• _Work required_: Extract the lines from the first line of the records below through the line containing "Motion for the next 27", inclusive, and reproduce them exactly as written.

▶

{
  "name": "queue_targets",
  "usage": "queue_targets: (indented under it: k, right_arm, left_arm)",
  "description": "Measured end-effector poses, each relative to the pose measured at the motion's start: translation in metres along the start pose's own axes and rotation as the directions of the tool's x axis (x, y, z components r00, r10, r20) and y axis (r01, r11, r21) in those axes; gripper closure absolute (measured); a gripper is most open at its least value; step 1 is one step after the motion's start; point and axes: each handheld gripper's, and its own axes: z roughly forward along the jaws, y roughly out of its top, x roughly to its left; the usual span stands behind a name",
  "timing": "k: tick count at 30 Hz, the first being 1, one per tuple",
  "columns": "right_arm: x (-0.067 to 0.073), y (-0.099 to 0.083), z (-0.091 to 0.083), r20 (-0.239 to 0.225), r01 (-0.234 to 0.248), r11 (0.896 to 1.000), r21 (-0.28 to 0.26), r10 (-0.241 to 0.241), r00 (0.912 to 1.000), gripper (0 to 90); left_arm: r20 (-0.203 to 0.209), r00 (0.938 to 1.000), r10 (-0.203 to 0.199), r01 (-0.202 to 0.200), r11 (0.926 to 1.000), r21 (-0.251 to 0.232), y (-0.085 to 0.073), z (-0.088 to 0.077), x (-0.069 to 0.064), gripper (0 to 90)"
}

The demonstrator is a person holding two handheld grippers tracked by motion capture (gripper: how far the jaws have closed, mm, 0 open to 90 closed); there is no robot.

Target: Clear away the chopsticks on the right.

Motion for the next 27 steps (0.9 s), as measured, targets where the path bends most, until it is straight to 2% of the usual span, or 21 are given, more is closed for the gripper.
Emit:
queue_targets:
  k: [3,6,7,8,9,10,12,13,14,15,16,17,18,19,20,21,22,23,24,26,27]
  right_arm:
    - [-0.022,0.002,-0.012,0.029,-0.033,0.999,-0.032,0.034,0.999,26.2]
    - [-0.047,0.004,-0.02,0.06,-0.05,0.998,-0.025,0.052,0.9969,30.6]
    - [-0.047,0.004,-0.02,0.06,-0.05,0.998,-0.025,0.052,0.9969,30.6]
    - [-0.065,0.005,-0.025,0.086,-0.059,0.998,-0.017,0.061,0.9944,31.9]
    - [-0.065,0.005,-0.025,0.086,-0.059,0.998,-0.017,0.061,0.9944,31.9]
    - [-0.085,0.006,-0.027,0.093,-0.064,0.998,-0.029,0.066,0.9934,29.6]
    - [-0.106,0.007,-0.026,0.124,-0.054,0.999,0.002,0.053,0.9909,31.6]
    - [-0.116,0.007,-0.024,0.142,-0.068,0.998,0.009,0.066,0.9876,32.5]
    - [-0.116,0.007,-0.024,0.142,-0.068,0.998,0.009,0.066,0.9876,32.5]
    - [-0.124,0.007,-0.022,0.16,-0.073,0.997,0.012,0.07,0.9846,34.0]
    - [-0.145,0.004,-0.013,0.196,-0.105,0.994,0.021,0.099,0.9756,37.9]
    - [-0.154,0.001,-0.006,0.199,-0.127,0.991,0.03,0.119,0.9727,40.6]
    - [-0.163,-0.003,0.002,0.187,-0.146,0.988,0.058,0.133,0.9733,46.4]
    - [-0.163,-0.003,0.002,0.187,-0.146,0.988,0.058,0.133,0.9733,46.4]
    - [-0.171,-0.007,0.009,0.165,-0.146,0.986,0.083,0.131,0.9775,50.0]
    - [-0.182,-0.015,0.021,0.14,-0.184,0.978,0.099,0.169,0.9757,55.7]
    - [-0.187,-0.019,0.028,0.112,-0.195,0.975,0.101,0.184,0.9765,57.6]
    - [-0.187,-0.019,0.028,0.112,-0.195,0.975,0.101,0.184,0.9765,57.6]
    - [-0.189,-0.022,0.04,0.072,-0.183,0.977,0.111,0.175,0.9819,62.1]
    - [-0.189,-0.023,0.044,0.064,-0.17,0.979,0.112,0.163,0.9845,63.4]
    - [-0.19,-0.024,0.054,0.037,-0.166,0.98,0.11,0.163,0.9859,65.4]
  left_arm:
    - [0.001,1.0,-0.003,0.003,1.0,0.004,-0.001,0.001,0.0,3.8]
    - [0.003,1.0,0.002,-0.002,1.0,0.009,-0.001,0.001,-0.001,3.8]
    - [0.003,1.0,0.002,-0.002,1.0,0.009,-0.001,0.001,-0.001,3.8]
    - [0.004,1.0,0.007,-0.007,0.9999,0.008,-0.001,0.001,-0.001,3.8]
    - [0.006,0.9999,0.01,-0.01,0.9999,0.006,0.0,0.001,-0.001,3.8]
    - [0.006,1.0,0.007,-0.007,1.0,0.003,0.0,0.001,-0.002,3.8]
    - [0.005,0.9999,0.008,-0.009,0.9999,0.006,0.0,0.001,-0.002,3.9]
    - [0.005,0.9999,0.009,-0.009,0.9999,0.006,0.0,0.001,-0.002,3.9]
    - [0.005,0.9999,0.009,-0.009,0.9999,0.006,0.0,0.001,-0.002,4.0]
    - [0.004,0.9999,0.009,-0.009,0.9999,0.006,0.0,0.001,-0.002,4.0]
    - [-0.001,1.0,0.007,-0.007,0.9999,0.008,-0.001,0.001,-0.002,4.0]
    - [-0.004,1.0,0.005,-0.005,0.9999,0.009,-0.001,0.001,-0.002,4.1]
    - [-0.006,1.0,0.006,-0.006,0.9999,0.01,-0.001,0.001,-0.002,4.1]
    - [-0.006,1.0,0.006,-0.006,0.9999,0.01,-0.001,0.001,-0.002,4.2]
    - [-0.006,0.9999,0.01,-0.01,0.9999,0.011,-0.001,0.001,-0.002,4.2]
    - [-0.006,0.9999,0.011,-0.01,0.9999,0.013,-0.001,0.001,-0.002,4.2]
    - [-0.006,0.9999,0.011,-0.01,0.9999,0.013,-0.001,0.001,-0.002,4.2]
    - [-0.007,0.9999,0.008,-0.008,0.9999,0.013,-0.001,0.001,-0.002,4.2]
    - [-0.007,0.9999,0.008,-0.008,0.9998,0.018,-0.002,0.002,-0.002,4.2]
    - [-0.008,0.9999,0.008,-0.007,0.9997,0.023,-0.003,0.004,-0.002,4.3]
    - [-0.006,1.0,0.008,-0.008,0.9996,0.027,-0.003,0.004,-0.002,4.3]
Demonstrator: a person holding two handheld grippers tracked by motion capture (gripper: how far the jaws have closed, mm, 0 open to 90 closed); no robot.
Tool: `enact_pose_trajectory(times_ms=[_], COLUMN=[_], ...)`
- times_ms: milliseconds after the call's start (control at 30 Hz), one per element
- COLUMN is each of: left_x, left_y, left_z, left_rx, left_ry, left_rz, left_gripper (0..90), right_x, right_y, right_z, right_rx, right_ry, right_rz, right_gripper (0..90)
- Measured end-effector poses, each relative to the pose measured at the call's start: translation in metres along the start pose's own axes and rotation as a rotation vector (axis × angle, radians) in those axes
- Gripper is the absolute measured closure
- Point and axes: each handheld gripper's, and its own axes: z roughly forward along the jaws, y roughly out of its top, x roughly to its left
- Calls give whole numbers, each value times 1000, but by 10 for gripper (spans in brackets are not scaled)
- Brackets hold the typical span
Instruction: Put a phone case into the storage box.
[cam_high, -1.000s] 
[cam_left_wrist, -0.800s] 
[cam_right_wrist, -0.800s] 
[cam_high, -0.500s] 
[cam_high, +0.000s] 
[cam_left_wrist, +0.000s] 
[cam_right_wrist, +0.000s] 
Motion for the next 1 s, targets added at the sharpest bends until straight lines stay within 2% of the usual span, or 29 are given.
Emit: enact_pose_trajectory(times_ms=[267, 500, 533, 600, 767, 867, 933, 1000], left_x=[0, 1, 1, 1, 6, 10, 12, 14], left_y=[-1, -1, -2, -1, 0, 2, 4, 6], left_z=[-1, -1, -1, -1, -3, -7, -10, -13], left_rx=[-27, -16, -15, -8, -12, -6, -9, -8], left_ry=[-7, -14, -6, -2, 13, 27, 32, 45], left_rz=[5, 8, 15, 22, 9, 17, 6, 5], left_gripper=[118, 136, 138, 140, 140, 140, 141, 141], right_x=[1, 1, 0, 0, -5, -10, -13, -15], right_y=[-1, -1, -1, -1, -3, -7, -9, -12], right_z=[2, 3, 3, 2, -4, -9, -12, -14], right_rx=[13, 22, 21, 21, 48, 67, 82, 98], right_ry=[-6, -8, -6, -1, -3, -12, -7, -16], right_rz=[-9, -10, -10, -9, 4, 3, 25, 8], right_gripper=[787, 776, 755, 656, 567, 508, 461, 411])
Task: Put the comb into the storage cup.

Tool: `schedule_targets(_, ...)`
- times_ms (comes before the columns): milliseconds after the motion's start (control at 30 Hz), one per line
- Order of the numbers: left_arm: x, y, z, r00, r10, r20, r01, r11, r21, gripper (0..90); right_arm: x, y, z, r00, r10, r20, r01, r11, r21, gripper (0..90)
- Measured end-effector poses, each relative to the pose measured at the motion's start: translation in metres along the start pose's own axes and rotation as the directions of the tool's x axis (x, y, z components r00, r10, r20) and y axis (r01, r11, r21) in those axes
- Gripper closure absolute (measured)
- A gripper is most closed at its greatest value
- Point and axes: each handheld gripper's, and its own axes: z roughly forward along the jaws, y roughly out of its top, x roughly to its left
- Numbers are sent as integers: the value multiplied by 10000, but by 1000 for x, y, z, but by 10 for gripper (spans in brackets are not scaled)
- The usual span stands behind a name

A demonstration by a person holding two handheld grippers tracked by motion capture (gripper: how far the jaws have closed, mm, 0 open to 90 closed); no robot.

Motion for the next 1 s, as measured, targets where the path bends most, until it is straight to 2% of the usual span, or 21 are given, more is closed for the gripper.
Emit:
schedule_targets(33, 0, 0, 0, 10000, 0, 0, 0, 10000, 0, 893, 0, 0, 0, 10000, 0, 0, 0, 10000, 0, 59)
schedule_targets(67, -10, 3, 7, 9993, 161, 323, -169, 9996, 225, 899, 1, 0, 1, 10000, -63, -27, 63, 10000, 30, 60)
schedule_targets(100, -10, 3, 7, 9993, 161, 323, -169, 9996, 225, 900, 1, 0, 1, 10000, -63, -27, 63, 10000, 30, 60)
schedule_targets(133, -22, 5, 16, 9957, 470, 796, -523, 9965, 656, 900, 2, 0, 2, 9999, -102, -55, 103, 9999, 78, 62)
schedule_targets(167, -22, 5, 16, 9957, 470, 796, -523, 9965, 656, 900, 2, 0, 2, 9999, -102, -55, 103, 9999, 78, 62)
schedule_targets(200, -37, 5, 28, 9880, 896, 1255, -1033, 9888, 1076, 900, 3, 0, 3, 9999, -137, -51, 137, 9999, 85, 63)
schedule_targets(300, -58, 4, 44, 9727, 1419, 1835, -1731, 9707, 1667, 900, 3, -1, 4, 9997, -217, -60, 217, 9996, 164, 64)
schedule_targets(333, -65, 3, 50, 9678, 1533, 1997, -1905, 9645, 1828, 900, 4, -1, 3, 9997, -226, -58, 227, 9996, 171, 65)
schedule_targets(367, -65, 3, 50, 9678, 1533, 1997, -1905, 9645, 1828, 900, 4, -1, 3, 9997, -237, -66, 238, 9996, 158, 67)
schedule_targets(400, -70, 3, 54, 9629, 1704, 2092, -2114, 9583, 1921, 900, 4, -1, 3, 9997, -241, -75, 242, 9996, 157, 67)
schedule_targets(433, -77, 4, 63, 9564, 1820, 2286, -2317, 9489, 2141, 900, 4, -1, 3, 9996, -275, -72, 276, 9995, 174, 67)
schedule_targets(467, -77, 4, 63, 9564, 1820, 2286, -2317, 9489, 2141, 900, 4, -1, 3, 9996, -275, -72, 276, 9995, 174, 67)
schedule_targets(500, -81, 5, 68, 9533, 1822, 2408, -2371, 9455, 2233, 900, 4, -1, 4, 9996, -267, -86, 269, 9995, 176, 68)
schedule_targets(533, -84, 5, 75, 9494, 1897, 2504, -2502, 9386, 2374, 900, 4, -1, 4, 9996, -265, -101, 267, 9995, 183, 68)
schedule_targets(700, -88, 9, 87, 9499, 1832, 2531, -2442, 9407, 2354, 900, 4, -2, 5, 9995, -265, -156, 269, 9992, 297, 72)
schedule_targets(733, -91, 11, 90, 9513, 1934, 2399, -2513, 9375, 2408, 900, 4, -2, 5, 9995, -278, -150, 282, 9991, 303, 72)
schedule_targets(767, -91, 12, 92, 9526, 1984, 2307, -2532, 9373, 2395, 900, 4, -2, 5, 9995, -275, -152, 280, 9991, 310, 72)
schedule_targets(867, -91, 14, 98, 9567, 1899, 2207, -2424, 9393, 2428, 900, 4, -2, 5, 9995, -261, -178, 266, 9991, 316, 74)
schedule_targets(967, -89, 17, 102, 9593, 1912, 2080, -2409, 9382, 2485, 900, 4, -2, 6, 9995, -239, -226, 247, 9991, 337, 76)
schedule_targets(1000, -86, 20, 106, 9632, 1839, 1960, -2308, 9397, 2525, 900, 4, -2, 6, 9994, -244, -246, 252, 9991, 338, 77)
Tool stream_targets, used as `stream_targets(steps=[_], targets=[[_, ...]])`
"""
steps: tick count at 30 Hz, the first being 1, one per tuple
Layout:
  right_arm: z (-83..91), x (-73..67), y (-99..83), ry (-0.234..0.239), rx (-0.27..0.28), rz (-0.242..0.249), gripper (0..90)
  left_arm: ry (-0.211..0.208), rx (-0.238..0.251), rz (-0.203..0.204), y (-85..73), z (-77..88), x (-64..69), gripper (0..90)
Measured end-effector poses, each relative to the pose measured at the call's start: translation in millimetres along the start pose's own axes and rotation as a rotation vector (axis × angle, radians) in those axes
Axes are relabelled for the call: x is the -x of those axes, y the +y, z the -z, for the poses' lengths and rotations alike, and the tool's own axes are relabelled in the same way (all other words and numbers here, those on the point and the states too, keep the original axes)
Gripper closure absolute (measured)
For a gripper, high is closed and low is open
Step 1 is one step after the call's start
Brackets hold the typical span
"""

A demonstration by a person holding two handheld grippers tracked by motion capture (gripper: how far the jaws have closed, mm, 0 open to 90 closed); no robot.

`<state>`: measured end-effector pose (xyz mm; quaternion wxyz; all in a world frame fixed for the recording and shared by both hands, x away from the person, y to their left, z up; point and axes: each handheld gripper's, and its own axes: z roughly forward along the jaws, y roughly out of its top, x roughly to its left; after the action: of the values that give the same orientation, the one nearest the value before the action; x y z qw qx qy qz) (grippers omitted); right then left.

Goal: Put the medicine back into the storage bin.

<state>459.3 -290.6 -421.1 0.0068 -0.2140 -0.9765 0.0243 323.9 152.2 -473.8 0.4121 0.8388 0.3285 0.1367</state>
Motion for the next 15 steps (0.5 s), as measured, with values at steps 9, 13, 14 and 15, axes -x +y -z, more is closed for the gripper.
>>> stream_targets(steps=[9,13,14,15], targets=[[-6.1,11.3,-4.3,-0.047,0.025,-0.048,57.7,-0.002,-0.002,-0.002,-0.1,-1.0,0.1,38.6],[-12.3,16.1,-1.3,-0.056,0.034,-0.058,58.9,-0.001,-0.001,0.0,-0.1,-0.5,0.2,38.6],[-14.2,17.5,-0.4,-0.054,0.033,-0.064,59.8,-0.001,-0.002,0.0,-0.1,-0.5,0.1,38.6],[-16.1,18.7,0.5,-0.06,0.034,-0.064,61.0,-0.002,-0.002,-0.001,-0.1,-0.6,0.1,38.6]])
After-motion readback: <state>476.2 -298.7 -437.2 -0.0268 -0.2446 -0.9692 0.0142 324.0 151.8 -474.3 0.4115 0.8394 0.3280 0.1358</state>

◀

• _Reply_:
{
  "name": "queue_targets",
  "usage": "queue_targets: (indented under it: k, right_arm, left_arm)",
  "description": "Measured end-effector poses, each relative to the pose measured at the motion's start: translation in metres along the start pose's own axes and rotation as the directions of the tool's x axis (x, y, z components r00, r10, r20) and y axis (r01, r11, r21) in those axes; gripper closure absolute (measured); a gripper is most open at its least value; step 1 is one step after the motion's start; point and axes: each handheld gripper's, and its own axes: z roughly forward along the jaws, y roughly out of its top, x roughly to its left; the usual span stands behind a name",
  "timing": "k: tick count at 30 Hz, the first being 1, one per tuple",
  "columns": "right_arm: x (-0.067 to 0.073), y (-0.099 to 0.083), z (-0.091 to 0.083), r20 (-0.239 to 0.225), r01 (-0.234 to 0.248), r11 (0.896 to 1.000), r21 (-0.28 to 0.26), r10 (-0.241 to 0.241), r00 (0.912 to 1.000), gripper (0 to 90); left_arm: r20 (-0.203 to 0.209), r00 (0.938 to 1.000), r10 (-0.203 to 0.199), r01 (-0.202 to 0.200), r11 (0.926 to 1.000), r21 (-0.251 to 0.232), y (-0.085 to 0.073), z (-0.088 to 0.077), x (-0.069 to 0.064), gripper (0 to 90)"
}

The demonstrator is a person holding two handheld grippers tracked by motion capture (gripper: how far the jaws have closed, mm, 0 open to 90 closed); there is no robot.

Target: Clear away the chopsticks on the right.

Motion for the next 27 steps (0.9 s), as measured, targets where the path bends most, until it is straight to 2% of the usual span, or 21 are given, more is closed for the gripper.

This answer requires nothing further.